* **Exercise brief**: Could you copy out all of the entries exactly?

* **Exercise material**:
-- Opening Marker --

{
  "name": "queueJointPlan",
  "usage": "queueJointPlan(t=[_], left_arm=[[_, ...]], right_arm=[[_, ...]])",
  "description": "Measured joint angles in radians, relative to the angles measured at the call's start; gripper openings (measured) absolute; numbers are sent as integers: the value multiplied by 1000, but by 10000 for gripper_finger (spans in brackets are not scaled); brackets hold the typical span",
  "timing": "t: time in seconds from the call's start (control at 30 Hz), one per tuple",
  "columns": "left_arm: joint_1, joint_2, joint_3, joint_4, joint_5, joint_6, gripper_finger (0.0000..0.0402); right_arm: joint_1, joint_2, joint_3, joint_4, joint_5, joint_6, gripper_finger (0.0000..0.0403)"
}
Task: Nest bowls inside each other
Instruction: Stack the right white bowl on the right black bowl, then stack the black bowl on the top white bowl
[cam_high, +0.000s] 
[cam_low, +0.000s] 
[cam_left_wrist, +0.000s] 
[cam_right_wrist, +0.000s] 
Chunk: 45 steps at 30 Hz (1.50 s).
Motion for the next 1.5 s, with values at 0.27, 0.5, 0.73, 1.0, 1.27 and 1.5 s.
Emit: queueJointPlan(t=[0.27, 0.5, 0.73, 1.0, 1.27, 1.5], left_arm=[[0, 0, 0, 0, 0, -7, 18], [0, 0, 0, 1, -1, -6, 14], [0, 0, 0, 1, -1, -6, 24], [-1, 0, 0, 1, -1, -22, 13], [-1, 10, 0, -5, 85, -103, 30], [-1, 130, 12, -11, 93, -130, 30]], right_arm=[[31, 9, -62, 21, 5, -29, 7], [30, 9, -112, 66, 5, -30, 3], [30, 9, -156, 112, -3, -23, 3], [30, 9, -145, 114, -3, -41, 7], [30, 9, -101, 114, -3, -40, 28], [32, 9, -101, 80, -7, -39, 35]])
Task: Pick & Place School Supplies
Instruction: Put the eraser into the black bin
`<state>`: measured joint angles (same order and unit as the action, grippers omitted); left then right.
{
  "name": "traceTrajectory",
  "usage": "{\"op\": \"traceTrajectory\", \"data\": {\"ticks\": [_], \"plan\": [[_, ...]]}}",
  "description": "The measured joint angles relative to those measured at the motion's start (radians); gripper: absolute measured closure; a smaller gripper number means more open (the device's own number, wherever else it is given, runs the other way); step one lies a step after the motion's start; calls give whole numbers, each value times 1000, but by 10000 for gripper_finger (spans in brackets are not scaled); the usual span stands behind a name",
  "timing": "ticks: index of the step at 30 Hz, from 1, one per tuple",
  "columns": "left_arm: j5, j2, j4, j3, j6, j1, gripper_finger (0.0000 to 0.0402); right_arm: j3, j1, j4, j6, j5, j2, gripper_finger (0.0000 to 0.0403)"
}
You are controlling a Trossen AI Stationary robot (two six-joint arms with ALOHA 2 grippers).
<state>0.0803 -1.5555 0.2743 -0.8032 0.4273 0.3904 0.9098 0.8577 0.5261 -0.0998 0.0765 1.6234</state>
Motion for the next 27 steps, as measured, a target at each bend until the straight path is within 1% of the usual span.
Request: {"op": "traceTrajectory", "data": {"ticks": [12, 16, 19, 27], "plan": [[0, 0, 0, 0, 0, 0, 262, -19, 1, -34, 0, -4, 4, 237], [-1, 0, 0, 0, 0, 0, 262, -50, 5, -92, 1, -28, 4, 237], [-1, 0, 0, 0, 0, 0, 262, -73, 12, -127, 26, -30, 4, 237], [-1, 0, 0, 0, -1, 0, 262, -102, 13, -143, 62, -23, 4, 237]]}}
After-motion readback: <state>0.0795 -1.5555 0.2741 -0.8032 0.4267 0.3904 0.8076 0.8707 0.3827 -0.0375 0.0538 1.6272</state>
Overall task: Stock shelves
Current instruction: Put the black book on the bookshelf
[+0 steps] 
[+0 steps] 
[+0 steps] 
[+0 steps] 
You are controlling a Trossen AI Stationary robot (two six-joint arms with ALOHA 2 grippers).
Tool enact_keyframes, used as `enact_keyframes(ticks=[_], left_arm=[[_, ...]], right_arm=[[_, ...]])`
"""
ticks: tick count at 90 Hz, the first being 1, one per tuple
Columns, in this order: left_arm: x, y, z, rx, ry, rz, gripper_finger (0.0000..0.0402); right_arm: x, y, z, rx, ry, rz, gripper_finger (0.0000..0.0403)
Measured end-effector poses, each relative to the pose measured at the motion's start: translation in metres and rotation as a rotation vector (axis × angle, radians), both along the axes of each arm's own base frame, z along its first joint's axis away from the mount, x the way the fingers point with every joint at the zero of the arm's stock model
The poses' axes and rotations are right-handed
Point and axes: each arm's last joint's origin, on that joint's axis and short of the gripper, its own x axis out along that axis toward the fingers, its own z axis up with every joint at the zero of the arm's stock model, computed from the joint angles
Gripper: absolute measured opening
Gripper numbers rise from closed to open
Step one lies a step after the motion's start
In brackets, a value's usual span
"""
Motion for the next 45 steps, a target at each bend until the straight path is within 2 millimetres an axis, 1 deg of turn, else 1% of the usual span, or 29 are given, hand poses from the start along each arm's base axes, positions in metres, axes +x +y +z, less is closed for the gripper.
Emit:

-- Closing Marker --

* **Answer section**:
{
  "name": "queueJointPlan",
  "usage": "queueJointPlan(t=[_], left_arm=[[_, ...]], right_arm=[[_, ...]])",
  "description": "Measured joint angles in radians, relative to the angles measured at the call's start; gripper openings (measured) absolute; numbers are sent as integers: the value multiplied by 1000, but by 10000 for gripper_finger (spans in brackets are not scaled); brackets hold the typical span",
  "timing": "t: time in seconds from the call's start (control at 30 Hz), one per tuple",
  "columns": "left_arm: joint_1, joint_2, joint_3, joint_4, joint_5, joint_6, gripper_finger (0.0000..0.0402); right_arm: joint_1, joint_2, joint_3, joint_4, joint_5, joint_6, gripper_finger (0.0000..0.0403)"
}
Task: Nest bowls inside each other
Instruction: Stack the right white bowl on the right black bowl, then stack the black bowl on the top white bowl
[cam_high, +0.000s] 
[cam_low, +0.000s] 
[cam_left_wrist, +0.000s] 
[cam_right_wrist, +0.000s] 
Chunk: 45 steps at 30 Hz (1.50 s).
Motion for the next 1.5 s, with values at 0.27, 0.5, 0.73, 1.0, 1.27 and 1.5 s.
Emit: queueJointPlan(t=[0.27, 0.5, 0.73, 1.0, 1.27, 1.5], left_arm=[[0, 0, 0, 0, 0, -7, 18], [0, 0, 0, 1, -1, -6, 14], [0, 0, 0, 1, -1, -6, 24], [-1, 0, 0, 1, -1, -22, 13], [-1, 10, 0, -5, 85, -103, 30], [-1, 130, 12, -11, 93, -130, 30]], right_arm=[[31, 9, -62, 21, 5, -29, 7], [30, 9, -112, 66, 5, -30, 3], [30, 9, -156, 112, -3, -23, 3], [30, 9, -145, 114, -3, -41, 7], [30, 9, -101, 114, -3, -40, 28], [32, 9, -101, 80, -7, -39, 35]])
Task: Pick & Place School Supplies
Instruction: Put the eraser into the black bin
`<state>`: measured joint angles (same order and unit as the action, grippers omitted); left then right.
{
  "name": "traceTrajectory",
  "usage": "{\"op\": \"traceTrajectory\", \"data\": {\"ticks\": [_], \"plan\": [[_, ...]]}}",
  "description": "The measured joint angles relative to those measured at the motion's start (radians); gripper: absolute measured closure; a smaller gripper number means more open (the device's own number, wherever else it is given, runs the other way); step one lies a step after the motion's start; calls give whole numbers, each value times 1000, but by 10000 for gripper_finger (spans in brackets are not scaled); the usual span stands behind a name",
  "timing": "ticks: index of the step at 30 Hz, from 1, one per tuple",
  "columns": "left_arm: j5, j2, j4, j3, j6, j1, gripper_finger (0.0000 to 0.0402); right_arm: j3, j1, j4, j6, j5, j2, gripper_finger (0.0000 to 0.0403)"
}
You are controlling a Trossen AI Stationary robot (two six-joint arms with ALOHA 2 grippers).
<state>0.0803 -1.5555 0.2743 -0.8032 0.4273 0.3904 0.9098 0.8577 0.5261 -0.0998 0.0765 1.6234</state>
Motion for the next 27 steps, as measured, a target at each bend until the straight path is within 1% of the usual span.
Request: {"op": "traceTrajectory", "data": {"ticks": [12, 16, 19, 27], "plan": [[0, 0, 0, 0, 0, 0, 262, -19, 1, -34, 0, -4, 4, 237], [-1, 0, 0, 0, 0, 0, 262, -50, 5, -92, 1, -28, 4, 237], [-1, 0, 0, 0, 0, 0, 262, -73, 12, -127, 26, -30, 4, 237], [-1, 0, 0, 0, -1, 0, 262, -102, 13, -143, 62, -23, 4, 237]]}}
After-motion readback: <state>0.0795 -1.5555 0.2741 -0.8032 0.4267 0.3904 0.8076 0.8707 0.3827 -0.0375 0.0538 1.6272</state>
Overall task: Stock shelves
Current instruction: Put the black book on the bookshelf
[+0 steps] 
[+0 steps] 
[+0 steps] 
[+0 steps] 
You are controlling a Trossen AI Stationary robot (two six-joint arms with ALOHA 2 grippers).
Tool enact_keyframes, used as `enact_keyframes(ticks=[_], left_arm=[[_, ...]], right_arm=[[_, ...]])`
"""
ticks: tick count at 90 Hz, the first being 1, one per tuple
Columns, in this order: left_arm: x, y, z, rx, ry, rz, gripper_finger (0.0000..0.0402); right_arm: x, y, z, rx, ry, rz, gripper_finger (0.0000..0.0403)
Measured end-effector poses, each relative to the pose measured at the motion's start: translation in metres and rotation as a rotation vector (axis × angle, radians), both along the axes of each arm's own base frame, z along its first joint's axis away from the mount, x the way the fingers point with every joint at the zero of the arm's stock model
The poses' axes and rotations are right-handed
Point and axes: each arm's last joint's origin, on that joint's axis and short of the gripper, its own x axis out along that axis toward the fingers, its own z axis up with every joint at the zero of the arm's stock model, computed from the joint angles
Gripper: absolute measured opening
Gripper numbers rise from closed to open
Step one lies a step after the motion's start
In brackets, a value's usual span
"""
Motion for the next 45 steps, a target at each bend until the straight path is within 2 millimetres an axis, 1 deg of turn, else 1% of the usual span, or 29 are given, hand poses from the start along each arm's base axes, positions in metres, axes +x +y +z, less is closed for the gripper.
Emit:

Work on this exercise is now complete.